さっそくじいさんが、板張りの床に地図を広げた。俺と、エリス、マリカ、そして話に加わったマリカの父が地図を覗き込む。
「これが、木の国の都です」
同心円状に整備された都市のようだ。中心部に大きな広い土地があるが……
「ここが王宮?」
俺は同心円の中心を指差すと、じいさんは首を横に振った。
「ここにあるのは寺院です。王宮はここです」
王宮は、郊外にあった。
「そして、ここがウドウ王子の私邸です」
王宮とは、同心円を挟んで反対側の位置を指差した。
「なぜ、ウドウ王子の私邸と、王宮がこんな離れているの? 王様と仲が悪いの」
じいさんは頷いた。
「まさにその通りでございます。ウドウ王子は元々王太子でありました。ところが、すでにお聞き及びと思いますが、この方は大変、粗暴な性格。町へ繰り出しては、権力をかさに、物は壊す、女は犯すと傍若無人な振舞い行っておりました。ついには国王陛下の怒りを買って、王大使を廃嫡されたのです。その後、ウドウ王子は一度国から出て行きました」
「しかし、王位継承権は今でも二位なのだろ?」
「王様には、お子様が二人しかいらっしゃいませんので。王様の兄弟も尽く早死にされました。ですから、現王太子に何かあった時はウドウ王子に継がせるしかありません。まあ、王様は『ウドウに継がせるくらいなら、王家を畳んで共和制に移行する』と言っておられたので、あの方が王位を継げる可能性はまったくありません」
「それで弟に王太子の地位を取られて、拗ねて出て行っちゃったのか」
兄より優れた弟などいねえ! とか言いながら、国を出て行く姿が頭に浮かんだ。
「いいえ、後継ぎは妹君でございます」
「お姫様だったのか」
「ただ、お姫様は正妻の子ではなく、まだ十二歳」
「そりゃあ、政務は無理じゃないの?」
「ですから、王様に万が一のことがあった時は、摂政を立てねばなりません。摂政を誰にするか話し合っている矢先に『自分がやる』と名乗り出た者がおりました」
「誰?」
「他ならぬ、ウドウ王子です」
「国を出て行ったのでは?」
「半年ほど前に、ふらりと戻ってきました。私兵集団を伴って。
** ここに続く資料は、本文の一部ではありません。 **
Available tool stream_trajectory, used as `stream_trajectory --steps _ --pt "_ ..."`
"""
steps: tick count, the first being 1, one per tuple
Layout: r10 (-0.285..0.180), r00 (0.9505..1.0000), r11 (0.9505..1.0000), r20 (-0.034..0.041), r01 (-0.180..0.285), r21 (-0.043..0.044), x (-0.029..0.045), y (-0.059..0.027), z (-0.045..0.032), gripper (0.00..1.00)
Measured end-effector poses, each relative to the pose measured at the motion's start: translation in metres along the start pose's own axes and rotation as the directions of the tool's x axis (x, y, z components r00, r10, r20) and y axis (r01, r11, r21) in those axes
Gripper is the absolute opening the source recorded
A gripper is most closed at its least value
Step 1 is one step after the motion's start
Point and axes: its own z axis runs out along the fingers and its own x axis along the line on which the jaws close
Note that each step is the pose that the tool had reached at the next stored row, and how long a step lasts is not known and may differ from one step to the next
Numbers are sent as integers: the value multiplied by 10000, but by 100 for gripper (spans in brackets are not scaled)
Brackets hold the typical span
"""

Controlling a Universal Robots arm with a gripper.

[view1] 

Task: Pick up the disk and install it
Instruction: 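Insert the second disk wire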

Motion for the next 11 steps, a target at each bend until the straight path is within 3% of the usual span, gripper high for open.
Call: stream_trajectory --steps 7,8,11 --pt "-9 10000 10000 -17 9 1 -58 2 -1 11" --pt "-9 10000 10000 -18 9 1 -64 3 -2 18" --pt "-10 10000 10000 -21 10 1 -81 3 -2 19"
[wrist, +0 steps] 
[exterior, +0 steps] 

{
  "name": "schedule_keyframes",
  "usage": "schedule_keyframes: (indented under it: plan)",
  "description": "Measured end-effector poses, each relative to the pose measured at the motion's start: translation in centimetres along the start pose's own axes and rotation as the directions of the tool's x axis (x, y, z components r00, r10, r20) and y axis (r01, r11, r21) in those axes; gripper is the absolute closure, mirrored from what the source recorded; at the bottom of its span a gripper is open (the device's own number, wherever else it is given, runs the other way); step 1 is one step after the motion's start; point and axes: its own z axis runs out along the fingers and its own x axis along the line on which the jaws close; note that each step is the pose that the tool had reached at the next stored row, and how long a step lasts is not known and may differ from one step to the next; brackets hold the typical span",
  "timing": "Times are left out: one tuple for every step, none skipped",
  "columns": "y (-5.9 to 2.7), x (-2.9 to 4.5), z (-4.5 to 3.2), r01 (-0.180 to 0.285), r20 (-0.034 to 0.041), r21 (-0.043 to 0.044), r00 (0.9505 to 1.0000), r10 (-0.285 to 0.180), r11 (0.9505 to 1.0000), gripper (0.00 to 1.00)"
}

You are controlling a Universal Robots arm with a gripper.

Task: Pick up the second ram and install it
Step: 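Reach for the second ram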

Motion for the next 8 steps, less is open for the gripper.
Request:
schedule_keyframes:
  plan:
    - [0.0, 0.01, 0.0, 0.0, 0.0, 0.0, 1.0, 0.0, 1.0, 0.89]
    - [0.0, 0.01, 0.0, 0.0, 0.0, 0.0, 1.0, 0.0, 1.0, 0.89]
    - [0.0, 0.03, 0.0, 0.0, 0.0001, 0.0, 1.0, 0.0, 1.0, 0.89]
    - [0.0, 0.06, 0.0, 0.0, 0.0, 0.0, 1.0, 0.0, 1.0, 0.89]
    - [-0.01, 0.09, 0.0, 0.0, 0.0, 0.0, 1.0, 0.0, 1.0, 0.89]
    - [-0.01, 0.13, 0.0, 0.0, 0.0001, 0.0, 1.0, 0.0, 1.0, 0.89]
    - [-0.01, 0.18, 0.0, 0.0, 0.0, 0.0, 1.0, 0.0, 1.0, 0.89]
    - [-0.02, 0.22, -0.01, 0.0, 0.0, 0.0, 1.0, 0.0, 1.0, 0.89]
そしてこの場所に無断で私邸を構え居座っているのです」
「そんな私兵集団を養う金がどこにあったの?」
「恐らく、王子は国を出た後、どこかの裕福な国を後ろ盾に着けたのでしょう」
「いったい、どこの国だろう?」
俺の呟きに、マリカの父が答えた。
「少なくとも、水の国ではない。うちのような弱小国家に、そんな余力はない」
「弱小国家なのですか? なんか、暮らし向きは良さそうだけど」
「人口が少ないのだよ。せいぜい数千人。河童の方が多いくらいだ」
だとすると、火の国、土の国、金の国のいずれか?
「ところで、じいさんはウドウ王子に反感があるみたいだけど、なんで従っていたの?」
「嫌な奴だが、金と力はありますゆえ、逆らえる道理がありません。まあ、亡命の機会は狙っておりましたがな」
そういう事か……
「そんな時に俺と出会ったものだから、国造りの話を持ちかけたわけか」
「まあ、そうなりますかな。正直、あんなクソ王子の威張り散らしている都に戻るなどまっぴらです」
「でも、一度は戻らなきゃならないだろ。マルティナを取り戻しに……」
「まあ、それは仕方ないですな」
じいさんがそう言った途端にマリカの父が詰め寄る。
「仕方ないじゃない! 妻は無事なのだろうな!?」
「少なくとも、貞操は無事ですな。王子は、変態ロリコンなので……」
「本当ですね? 必ず取り返して下さいよ」
それから、救出のための打ち合わせをした後、俺はエリスとマリカを伴って湖に行った。